◆ **How to complete this task**:
Scan the records for the word "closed". Return each line where it is found.

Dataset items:
--------
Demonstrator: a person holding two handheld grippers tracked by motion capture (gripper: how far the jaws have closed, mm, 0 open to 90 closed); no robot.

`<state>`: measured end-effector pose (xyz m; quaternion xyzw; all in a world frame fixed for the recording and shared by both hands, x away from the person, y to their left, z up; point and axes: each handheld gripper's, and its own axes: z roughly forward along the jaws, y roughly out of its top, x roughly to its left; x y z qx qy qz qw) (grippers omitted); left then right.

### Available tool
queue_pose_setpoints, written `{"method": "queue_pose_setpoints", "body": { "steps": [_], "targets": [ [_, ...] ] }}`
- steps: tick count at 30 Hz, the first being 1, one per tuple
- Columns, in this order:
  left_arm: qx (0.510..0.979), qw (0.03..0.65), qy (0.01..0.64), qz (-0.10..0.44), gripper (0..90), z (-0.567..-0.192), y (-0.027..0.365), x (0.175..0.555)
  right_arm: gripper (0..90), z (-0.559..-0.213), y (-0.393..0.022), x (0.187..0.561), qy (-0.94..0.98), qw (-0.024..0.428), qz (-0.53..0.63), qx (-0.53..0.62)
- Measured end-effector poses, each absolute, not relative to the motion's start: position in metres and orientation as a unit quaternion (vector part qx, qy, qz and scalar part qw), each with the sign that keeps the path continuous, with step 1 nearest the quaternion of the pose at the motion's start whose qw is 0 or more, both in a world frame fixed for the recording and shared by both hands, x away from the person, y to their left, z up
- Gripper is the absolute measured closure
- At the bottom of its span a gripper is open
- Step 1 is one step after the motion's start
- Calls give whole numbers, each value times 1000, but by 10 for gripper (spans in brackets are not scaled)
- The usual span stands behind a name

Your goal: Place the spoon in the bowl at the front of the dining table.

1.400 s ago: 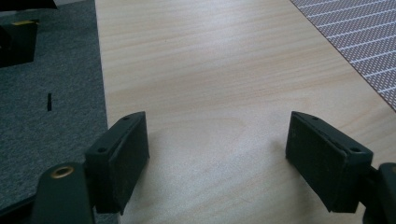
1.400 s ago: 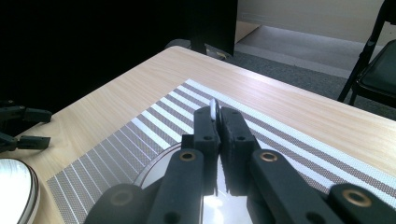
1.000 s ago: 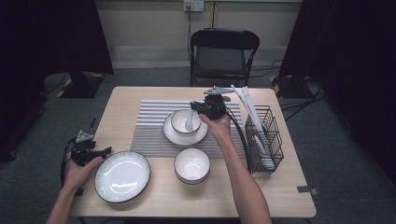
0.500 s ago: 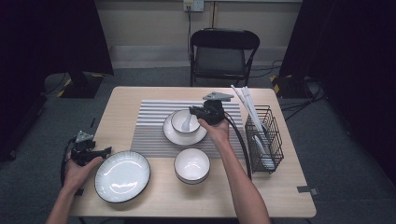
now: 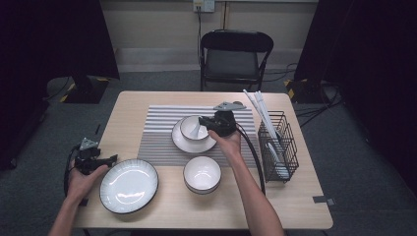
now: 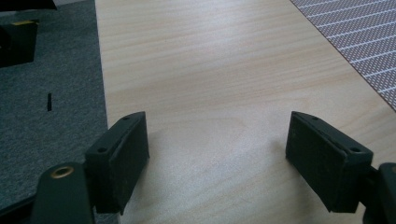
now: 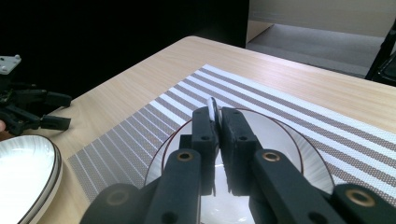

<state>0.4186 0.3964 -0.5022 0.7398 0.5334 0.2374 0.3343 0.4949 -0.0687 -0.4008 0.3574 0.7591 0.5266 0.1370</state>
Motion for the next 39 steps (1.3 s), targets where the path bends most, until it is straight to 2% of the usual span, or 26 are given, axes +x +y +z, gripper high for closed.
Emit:
{"method": "queue_pose_setpoints", "body": {
  "steps": [6,17,39],
  "targets": [
    [739,334,534,238,209,-502,396,419,792,-402,-68,496,756,131,531,358],
    [739,334,534,238,209,-502,396,419,800,-407,-58,498,766,126,523,353],
    [739,334,534,238,209,-502,396,419,711,-417,-31,501,784,90,519,329]
  ]
}}
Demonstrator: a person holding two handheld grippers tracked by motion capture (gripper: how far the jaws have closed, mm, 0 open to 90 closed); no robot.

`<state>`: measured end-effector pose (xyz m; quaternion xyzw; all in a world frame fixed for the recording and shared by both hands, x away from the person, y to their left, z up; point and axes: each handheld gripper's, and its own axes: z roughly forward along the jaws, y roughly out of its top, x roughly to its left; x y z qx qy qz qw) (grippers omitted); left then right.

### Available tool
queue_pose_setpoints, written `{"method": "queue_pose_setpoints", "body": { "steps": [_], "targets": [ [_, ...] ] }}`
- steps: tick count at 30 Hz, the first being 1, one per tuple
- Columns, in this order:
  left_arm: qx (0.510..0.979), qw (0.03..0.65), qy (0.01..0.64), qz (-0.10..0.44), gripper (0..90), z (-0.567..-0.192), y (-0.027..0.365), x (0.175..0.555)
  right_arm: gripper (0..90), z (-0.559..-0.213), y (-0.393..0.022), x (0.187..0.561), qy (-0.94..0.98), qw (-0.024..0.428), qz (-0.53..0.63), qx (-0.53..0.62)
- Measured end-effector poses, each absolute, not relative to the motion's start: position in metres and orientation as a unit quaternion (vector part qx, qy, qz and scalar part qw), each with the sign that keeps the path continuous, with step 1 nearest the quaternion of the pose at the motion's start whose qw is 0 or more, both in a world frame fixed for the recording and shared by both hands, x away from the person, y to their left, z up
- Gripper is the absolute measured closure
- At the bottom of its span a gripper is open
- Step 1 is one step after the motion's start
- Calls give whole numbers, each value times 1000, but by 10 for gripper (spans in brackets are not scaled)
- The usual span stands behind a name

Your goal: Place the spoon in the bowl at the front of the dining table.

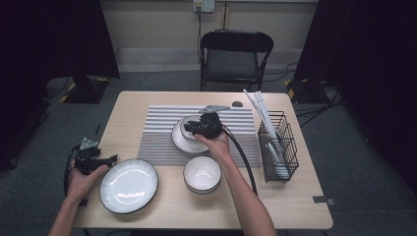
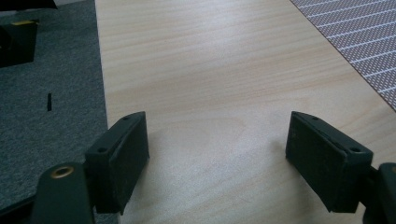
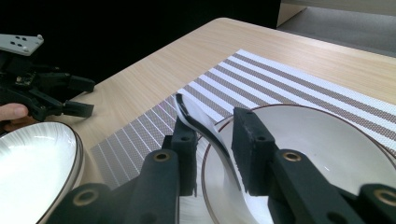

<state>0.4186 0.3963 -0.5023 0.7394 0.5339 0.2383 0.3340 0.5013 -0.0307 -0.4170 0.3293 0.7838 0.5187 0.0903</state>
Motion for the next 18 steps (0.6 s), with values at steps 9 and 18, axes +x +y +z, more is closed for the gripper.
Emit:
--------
◆ **Task answer**:
Demonstrator: a person holding two handheld grippers tracked by motion capture (gripper: how far the jaws have closed, mm, 0 open to 90 closed); no robot.
Motion for the next 39 steps (1.3 s), targets where the path bends most, until it is straight to 2% of the usual span, or 26 are given, axes +x +y +z, gripper high for closed.
Demonstrator: a person holding two handheld grippers tracked by motion capture (gripper: how far the jaws have closed, mm, 0 open to 90 closed); no robot.
Motion for the next 18 steps (0.6 s), with values at steps 9 and 18, axes +x +y +z, more is closed for the gripper.

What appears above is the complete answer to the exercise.